Computers certainly can comprehend a number in other bases, decimal included. In the guts of the program the programmer tells the computer the type of input being expected and then translates that to an underlying storage type (consisting of some number or binary digits in the simple case). This is what operations (like adding, etc) are done in. Then when the programmer wants to display it to a user they might display it as a decimal number.

Anonymous 0 Comments

digital logic uses 2 states to implement numbers (and functionality as well). Unfortunately 10 is not a power of 2, so any decimal will be an infinite (binary) fraction .

Infinites are bad for storage, so it gets rounded to finite binary fractions. There is a rounding error, and depending on the task these can add up.

Yes, computers suck at calculus. They are wrong almost every time, but at least they are fast.

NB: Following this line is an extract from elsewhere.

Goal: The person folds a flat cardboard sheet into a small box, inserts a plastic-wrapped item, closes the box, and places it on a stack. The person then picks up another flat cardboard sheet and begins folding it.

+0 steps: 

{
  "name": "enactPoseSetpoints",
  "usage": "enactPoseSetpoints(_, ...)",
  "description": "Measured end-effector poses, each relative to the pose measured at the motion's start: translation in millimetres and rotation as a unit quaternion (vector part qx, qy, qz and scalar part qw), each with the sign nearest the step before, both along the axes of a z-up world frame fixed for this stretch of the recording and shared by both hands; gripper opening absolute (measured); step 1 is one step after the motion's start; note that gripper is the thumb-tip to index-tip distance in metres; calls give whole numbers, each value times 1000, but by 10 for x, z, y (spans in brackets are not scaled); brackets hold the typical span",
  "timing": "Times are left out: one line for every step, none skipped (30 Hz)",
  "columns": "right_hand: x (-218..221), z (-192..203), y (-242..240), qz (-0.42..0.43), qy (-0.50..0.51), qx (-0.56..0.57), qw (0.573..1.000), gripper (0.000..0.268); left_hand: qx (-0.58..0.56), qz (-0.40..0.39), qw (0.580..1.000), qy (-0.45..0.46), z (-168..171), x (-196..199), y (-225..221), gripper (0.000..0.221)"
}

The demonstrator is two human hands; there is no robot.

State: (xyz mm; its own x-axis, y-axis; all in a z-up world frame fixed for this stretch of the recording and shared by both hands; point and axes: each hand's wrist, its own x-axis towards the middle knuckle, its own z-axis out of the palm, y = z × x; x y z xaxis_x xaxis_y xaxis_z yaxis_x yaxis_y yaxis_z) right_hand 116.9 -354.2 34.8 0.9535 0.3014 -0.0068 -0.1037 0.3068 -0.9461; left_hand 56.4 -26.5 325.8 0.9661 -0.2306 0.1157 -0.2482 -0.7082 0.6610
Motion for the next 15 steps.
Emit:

In principle one could implement a decimal logic based on 10 different states (e.g. 10 voltage levels), but this is way too complicated for a miniscule benefit.

Anonymous 0 Comments

Not an expert, but basically computers store data in the form of something called bits – these bits have values of 0 or 1/ True or false/on or off. ( The reason why bits only have two values is because they are generated by giving a voltage difference of (usually) 0 or 5 Volts.) So when computers store numbers, they use a system where any number can be written in just two digits – the binary system.When we enter a number in decimal system, the computer converts it into binary and stores it.
Also, technically the computer doesn’t understand a number system either, it is coded to work with certain information in a certain way.

Anonymous 0 Comments

Because the electrical wires are defined with digital and binary signal ( on or off). If you would like to have a decimal signal, then there would be 10 voltage levels required. But in the past, there were also analogue computers available, especially for chemical processes available. But it was difficult to handle in a stable way: there is noise on the wires and other disturbances.

Anonymous 0 Comments

Computers don’t “understand” anything, but as to why they use binary – it’s easy to wire.

At a physical level, computers represent the 0’s and 1’s of binary as different states in a physical electrical circuit (usually *not* just 0=”off” and 1=”on”, for the record). You can use more states if you want to invent more complex circuits, but it gets progressively harder to do that and there’s no reason to do it, so we don’t.